Higher education in California is very big — and very important. Public higher education — the 112 community colleges, 23 state universities and 10 campuses of the University of California — currently involves $13 billion in the state budget (about 12 percent) and serves 1.7 million full-time equivalent students. An enterprise of this size and significance would require some oversight and coordination.
Indeed, California is exceptional in this regard because at this time we have no authority to carry out these important duties. (Forty-eight states do, Michigan being the other state with no oversight capacity).
Since soon after the creation of the California Master Plan for Higher Education in 1960, we did have such an agency, known most recently as the California Postsecondary Education Commission. However, with the 2011 budget, Gov. Jerry Brown defunded CPEC, saving $2 million. Ironically, this was a good decision — and not because of the paltry sum involved. Over the past couple of decades, this commission had become ineffective largely, most observers believe, because the three public higher education systems wielded excessive influence within it.
However, eliminating an ineffective agency does not eliminate the need for an effective one. With demand for higher education high and growing, the need for an increasingly educated workforce a necessity for healthy economic growth, and the inability of state government to fund all of the services the public would like, making the best use of available higher education resources is extraordinarily important. We can learn from our own experience and that of other states and design an organization — let's call it the Agency — that suits California at this time. The exact structure and organizational details can certainly be worked out by appropriate authorities, but an effective Agency will reflect key principles.
First, the Agency must receive from the state Legislature and the governor clear overarching goals for higher education. To some extent these were contained in the master plan, but the whole plan is now woefully out of date and offers little guidance with regard to the expected outcomes from higher education in support of state priorities.
To her great credit, state Sen. Carol Liu, D-Glendale, has been pushing legislation to this end, and I hope she is successful. It would be for the Agency to develop more detailed goals for each higher education segment, with the metrics necessary to monitor their achievement.
Second, the Agency must have a clear scope of authority. Part of its mandate would be to promote efficiency across the public segments of higher education and to develop policies and accountability systems to this end. It must have enforcement capability and, thus, the responsibility to review and recommend proposals for major programs and facilities such that wise use is made of public money; similarly, coordination across sectors such as transitions from k-12 to postsecondary education and transfer between two- and four-year institutions would be worthy of the Agency's scrutiny.
Third, the Agency must operate independently of higher education institutions.
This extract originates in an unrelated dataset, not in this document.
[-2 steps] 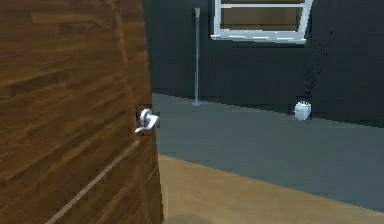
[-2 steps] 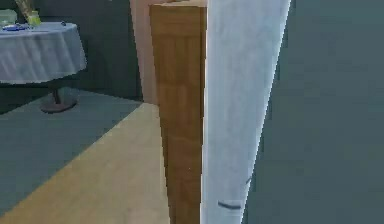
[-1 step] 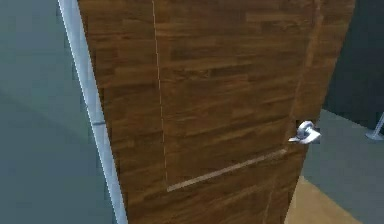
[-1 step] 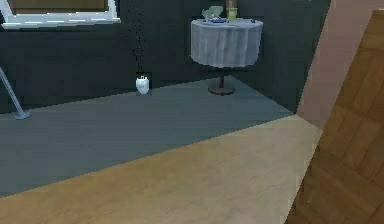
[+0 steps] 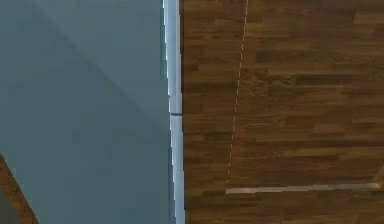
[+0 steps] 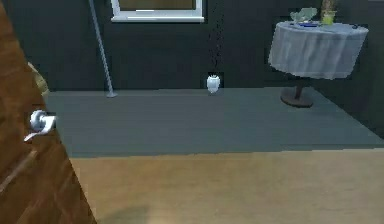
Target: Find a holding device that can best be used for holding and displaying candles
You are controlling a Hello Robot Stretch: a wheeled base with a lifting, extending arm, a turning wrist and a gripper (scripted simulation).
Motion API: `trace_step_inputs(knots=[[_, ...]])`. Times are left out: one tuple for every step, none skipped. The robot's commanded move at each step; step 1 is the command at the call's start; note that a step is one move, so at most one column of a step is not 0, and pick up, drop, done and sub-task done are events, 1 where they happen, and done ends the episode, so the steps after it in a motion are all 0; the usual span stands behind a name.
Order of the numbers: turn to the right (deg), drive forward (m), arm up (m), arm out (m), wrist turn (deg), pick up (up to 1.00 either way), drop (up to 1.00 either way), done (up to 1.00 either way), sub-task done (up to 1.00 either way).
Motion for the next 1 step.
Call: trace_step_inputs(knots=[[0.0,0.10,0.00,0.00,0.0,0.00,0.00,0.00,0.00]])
To do this, the ultimate decision-makers — the board of directors — must have as a first loyalty the broad interests of the state. This board must be supported by a professional staff that is appropriate in both size and expertise. (It is worth noting that many states employ a structure without a board, relying instead exclusively on the expertise of seasoned staff.) The complexities within California higher education are many and in some cases unique; the staff of the Agency must be the match for this reality.
Well, we might have some good news. AB 1348 by Assemblyman John P?ez has passed the Assembly and is awaiting consideration in the state Senate. It would create the California Higher Education Authority. It is still subject to amendment and clarifications, but its basic features appear promising.
This bill by itself cannot do much with regard to finding strong leadership. It does specify that the authority would develop goals for public higher education (this at least recognizes the need for goals, though these must ultimately be endorsed by the highest state authorities). Its language with regard to scope of authority is reasonable and the membership of its governing board appears to be appropriate.